Does the duration of their downtime suggest a “1/1000” unmonitored oversight? Or...

mumblemumble · on March 4, 2020

I think you may be focusing on the finger instead of the thing that it's pointing at.

The post reads to me like all those examples were meant to be concrete examples to drive home a more general argument that complex systems are, well, complex, and that there's an element of hubris in taking potshots from the peanut gallery.

tmpz22 · on March 4, 2020

I think the original point in this sub-thread boils down to: basic micro-level human error like typos + bad configuration deploys is completely understandable (to a certain extent), but macro level failures that happen by ignoring obvious trends and best practices is malfeasance.

Personally I don't think Robinhood will ever release a full honest post-mortem and so we'll never know (and never be able to judge fairly).

If the system failed by virtue of being too complex, that is also malfeasance because any devops/SRE worth their salt (as might be expected at a 7 BILLION DOLLAR company) should smell unnecessary complexity from a mile away and slowly refactor it away over the course of several years - which looking at Robinhoods downtime history they never did.

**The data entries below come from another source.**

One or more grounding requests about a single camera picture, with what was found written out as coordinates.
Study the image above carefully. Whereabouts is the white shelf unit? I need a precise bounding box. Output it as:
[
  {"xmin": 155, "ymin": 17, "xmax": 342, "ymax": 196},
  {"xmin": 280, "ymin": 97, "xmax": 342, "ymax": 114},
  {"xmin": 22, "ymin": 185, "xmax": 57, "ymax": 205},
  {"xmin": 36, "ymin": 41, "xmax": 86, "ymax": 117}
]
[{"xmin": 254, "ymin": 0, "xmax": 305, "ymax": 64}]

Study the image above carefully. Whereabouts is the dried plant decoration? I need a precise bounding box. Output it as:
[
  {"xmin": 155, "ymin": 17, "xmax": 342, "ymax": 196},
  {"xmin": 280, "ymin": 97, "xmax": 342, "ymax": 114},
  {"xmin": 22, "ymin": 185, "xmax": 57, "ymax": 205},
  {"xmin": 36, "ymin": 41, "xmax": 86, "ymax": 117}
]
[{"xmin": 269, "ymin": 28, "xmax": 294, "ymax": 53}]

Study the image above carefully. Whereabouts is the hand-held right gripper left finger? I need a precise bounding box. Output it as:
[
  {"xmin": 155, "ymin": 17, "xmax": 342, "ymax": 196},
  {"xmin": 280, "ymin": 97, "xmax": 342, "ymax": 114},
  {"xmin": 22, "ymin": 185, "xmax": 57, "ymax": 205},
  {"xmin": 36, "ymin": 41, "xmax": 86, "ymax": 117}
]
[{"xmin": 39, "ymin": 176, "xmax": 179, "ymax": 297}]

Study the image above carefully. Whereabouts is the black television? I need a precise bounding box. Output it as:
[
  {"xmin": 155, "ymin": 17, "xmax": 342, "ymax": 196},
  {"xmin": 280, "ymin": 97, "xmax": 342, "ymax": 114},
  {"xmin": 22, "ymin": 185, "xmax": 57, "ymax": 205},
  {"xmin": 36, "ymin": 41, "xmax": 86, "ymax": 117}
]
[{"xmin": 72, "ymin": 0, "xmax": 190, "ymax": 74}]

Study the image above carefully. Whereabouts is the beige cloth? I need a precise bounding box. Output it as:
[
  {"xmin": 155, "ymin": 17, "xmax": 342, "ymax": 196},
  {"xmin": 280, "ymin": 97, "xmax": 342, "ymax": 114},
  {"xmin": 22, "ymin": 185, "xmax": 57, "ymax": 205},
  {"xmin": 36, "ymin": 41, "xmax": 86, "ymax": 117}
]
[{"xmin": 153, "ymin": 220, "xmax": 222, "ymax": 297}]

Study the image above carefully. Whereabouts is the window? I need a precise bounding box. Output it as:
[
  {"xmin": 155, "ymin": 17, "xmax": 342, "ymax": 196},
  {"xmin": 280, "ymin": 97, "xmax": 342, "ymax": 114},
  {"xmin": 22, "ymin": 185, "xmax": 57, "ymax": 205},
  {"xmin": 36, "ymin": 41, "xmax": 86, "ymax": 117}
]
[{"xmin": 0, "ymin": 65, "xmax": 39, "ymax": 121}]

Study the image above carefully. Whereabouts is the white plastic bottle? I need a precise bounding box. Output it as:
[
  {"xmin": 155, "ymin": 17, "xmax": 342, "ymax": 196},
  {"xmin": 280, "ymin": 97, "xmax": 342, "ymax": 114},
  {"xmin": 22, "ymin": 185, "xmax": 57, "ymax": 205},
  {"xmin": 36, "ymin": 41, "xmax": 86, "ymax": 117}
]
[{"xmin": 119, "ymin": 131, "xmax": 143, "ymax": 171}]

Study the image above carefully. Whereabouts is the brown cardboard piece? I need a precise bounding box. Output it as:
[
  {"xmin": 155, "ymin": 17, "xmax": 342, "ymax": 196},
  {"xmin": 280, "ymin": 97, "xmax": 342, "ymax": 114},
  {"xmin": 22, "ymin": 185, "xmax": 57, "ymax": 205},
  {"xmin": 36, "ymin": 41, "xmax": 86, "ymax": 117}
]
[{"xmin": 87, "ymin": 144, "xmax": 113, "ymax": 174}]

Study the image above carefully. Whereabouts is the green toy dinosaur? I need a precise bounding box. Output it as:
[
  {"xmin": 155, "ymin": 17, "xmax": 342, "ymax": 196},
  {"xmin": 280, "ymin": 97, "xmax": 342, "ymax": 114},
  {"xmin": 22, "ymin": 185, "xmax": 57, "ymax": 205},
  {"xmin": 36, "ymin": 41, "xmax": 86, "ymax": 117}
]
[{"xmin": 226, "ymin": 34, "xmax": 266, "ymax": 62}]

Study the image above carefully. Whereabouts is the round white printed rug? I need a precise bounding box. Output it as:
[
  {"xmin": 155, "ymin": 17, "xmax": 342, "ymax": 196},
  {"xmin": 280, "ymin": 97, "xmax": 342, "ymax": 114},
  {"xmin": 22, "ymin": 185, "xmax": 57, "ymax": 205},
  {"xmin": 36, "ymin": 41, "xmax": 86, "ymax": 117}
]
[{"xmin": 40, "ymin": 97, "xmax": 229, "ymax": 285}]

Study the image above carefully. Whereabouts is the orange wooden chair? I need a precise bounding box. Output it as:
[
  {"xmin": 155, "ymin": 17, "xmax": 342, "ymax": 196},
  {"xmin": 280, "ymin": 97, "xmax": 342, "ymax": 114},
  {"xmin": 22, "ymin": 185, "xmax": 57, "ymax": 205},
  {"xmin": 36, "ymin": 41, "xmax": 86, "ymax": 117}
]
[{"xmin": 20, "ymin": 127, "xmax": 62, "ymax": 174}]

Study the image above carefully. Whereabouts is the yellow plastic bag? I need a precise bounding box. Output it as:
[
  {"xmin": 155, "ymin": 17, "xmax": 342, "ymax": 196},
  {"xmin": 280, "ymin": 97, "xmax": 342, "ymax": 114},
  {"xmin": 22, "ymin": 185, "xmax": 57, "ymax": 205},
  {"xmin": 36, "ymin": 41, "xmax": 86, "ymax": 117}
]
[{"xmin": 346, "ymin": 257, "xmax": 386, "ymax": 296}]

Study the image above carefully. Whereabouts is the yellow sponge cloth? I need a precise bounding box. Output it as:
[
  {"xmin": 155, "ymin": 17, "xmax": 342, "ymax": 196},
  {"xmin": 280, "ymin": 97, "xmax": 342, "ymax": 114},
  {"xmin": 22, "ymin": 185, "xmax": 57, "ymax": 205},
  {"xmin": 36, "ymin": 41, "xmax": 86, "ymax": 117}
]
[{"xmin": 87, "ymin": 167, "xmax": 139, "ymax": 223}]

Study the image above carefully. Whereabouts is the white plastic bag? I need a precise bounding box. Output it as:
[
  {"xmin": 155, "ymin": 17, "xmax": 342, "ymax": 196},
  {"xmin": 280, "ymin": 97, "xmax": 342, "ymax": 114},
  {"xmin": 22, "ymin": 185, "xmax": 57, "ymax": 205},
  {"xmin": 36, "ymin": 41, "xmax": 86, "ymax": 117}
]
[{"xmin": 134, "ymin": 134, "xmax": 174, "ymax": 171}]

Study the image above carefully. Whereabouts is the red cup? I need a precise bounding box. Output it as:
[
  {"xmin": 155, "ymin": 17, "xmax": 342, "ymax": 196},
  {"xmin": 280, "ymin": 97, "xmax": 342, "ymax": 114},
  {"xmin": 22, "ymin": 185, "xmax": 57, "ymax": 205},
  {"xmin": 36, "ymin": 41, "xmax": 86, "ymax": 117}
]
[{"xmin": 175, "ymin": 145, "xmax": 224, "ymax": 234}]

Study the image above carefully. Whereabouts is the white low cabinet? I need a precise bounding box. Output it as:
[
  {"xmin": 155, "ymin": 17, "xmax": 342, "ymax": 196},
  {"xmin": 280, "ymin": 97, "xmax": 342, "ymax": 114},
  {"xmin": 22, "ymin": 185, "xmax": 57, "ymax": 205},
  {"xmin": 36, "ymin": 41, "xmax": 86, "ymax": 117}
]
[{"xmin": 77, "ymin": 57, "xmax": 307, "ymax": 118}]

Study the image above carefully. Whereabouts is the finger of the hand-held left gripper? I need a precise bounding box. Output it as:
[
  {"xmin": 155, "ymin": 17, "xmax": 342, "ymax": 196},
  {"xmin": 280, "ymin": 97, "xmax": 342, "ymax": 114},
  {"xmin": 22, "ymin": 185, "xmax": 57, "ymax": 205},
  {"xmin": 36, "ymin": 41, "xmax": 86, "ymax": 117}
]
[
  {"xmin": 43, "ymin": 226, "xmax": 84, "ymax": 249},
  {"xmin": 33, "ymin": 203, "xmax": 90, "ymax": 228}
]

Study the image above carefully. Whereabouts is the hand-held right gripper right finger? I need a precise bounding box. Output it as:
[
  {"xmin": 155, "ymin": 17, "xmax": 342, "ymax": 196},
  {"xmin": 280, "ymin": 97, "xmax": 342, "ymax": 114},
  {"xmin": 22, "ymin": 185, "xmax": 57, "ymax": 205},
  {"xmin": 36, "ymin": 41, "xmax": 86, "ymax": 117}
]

The closest example to Robinhoods engineering woes is Reddit, which throughout its early history made fairly poor infrastructure and data modeling decisions but have since repaired and improved on. We should hold Robinhood to higher expectations then Reddit for obvious reasons. Them having similar engineering capability to circa ~2012 start-up reddit is INEXCUSABLE.

eyegor · on March 4, 2020

As with any big system, spinning it up is much harder than bringing it down. After an outage, they have to stay offline to audit their systems to ensure that all the nodes are synchronized, all queued trades have been processed, and no accounts are in invalid states. I'm sure they could have restarted in a matter of minutes, but the risk is ridiculously high.